Whilst there are literally hundreds of defences, there are a few “main” defence mechanisms, such as suppression, regression, denial and distortion. However, the younger we are often the more “primitive” our response or defence is. Suppression might take the form of what is often called “splitting” where we disown a part of our experiencing and project it into the unconscious. It still exists, often as repressed psychic energy, embedded and stored in what is often called character armour: this store, and whatever we are embedded into, we will necessarily embody.

The shadows that live here move in a kind of unlived part of ourselves, often known through illness, dreams and the projections we place onto other people.

There is an opportunity to relate to a deeper kind of resilience here that Reginald Ray calls “boundless” or “awareness seeking its own completion” (Touching Enlightenment p268). Robert Bly, too, in A Little Book on the Human Shadow suggests that acquainting ourselves with our shadow generates a more resilient personality. Here we are able to touch this unlived life where, as Blackstone says “our holding patterns [have prevented us] from inhabiting the internal space of our body” -we can shift from docile bodies to embodying a more élan vital.

Further implications

Ken Wilber in Sex, Ecology, Spirituality suggests we are “holons” deep ecological parts of the whole and our embodiment is intimately connected with the world and the cosmos in what Buddhists call co-dependant arising, or dharma (Macy in Dharma Rain: sources of Buddhist environmentalism edited by Kaza and Kraft)-we’re more than brains in bags of skin competing with other brains in bags of skin; our resources can be both personal and vast, intimately connected with a deeply embodied ecological resilience, this journey can be what Kabat-Zinn calls “a roadmap to our radiant selves”.

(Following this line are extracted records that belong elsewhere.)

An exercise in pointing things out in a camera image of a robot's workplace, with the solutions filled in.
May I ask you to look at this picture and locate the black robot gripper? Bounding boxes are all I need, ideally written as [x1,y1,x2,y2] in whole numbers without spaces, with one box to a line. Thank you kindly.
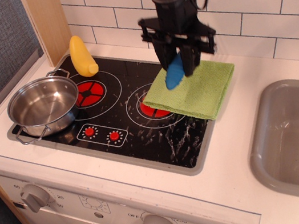
[138,0,216,77]

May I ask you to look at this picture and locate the blue handled toy fork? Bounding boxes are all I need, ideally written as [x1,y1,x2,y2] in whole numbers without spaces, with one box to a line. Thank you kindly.
[165,53,185,90]

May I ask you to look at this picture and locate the stainless steel pot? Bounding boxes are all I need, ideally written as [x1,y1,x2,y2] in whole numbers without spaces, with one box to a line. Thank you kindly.
[7,69,79,145]

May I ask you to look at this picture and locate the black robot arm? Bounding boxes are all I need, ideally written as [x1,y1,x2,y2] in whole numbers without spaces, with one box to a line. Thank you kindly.
[138,0,216,77]

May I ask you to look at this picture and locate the green folded cloth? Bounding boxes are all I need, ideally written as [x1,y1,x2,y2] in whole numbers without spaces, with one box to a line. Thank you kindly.
[143,61,235,120]

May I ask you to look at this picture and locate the black toy stove top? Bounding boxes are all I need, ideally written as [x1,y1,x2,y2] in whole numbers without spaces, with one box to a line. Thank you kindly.
[0,31,224,207]

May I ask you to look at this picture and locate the yellow toy banana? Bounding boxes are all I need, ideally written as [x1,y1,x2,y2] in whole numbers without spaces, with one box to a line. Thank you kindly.
[69,35,99,77]

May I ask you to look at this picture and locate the right red stove knob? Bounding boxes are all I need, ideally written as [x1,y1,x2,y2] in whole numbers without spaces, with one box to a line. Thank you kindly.
[108,131,120,142]

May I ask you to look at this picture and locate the red stove knob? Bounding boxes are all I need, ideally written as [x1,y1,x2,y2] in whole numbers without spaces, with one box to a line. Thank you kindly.
[108,131,120,142]
[84,127,95,137]

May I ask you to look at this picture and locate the left red stove knob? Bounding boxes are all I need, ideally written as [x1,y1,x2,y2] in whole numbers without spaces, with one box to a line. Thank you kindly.
[84,127,95,137]

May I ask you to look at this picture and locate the grey plastic sink basin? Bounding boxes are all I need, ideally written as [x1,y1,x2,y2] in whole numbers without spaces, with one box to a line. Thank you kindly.
[250,79,299,197]

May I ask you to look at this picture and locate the left grey oven knob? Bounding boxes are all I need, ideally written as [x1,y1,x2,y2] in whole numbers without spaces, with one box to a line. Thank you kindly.
[20,184,50,213]

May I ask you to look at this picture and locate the wooden side post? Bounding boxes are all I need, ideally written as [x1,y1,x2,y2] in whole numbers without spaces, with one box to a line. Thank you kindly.
[21,0,72,67]

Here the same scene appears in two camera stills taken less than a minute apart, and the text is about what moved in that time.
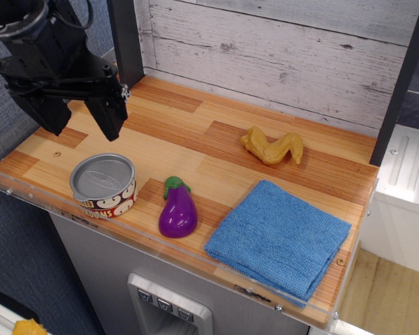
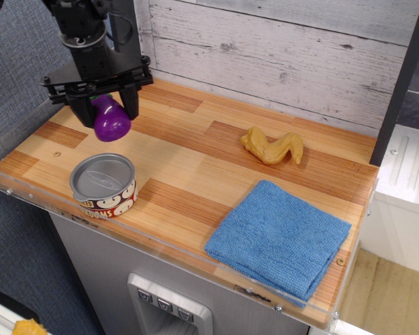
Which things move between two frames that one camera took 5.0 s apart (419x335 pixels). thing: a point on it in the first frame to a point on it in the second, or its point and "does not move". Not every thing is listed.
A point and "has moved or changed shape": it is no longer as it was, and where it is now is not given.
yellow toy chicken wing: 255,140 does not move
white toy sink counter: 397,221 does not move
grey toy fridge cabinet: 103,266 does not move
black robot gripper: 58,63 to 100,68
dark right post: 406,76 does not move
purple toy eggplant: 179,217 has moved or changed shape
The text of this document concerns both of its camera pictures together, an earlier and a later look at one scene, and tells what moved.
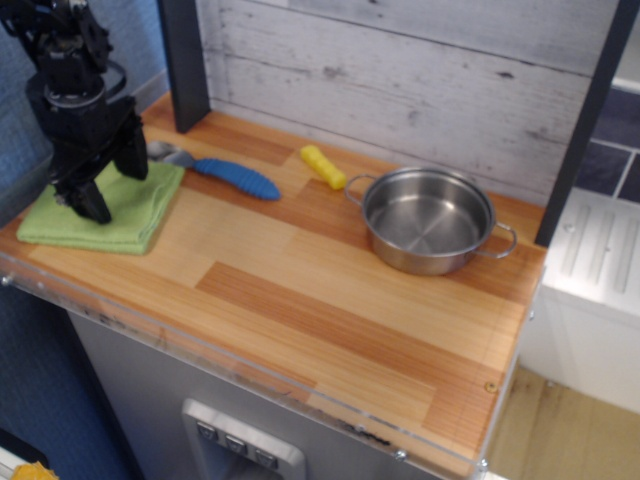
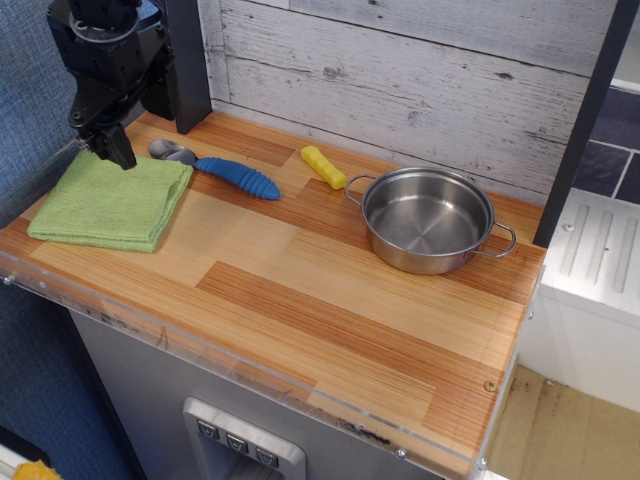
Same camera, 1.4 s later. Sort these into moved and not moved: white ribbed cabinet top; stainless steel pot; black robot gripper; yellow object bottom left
Moved: black robot gripper
Not moved: yellow object bottom left; white ribbed cabinet top; stainless steel pot
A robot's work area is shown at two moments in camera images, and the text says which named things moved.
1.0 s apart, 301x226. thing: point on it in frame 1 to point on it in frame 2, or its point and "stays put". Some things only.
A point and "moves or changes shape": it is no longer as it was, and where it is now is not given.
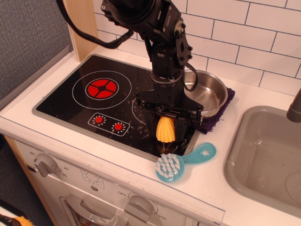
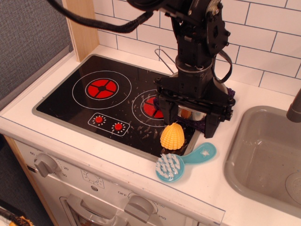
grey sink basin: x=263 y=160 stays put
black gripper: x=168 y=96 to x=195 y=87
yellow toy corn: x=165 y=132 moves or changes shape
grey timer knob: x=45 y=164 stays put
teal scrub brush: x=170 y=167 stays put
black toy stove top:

As the Vietnamese monk Thich Nhat Hanh says in the book of the same name: no mud, no lotus.

 

For Abby (above) this worked by beginning to listen more closely to her body. She took pauses at work, even if for just 3 minutes in her day to breathe and be, she enrolled in a once a week yoga class and sat for 10 minutes every other day in silence, allowing her thoughts to settle and calm, grounding into her body. As Abby listened more closely to her body, as she met her body with more acceptance she began to see how her own felt sense or embodiment could be a kind of barometer for wellbeing, she could ease into her own embodiment and follow the patterns of stress that less and less stuck and grew, but were impermanent, and she learnt to let go at a somatic depth; her resilience increased, as did her wellbeing.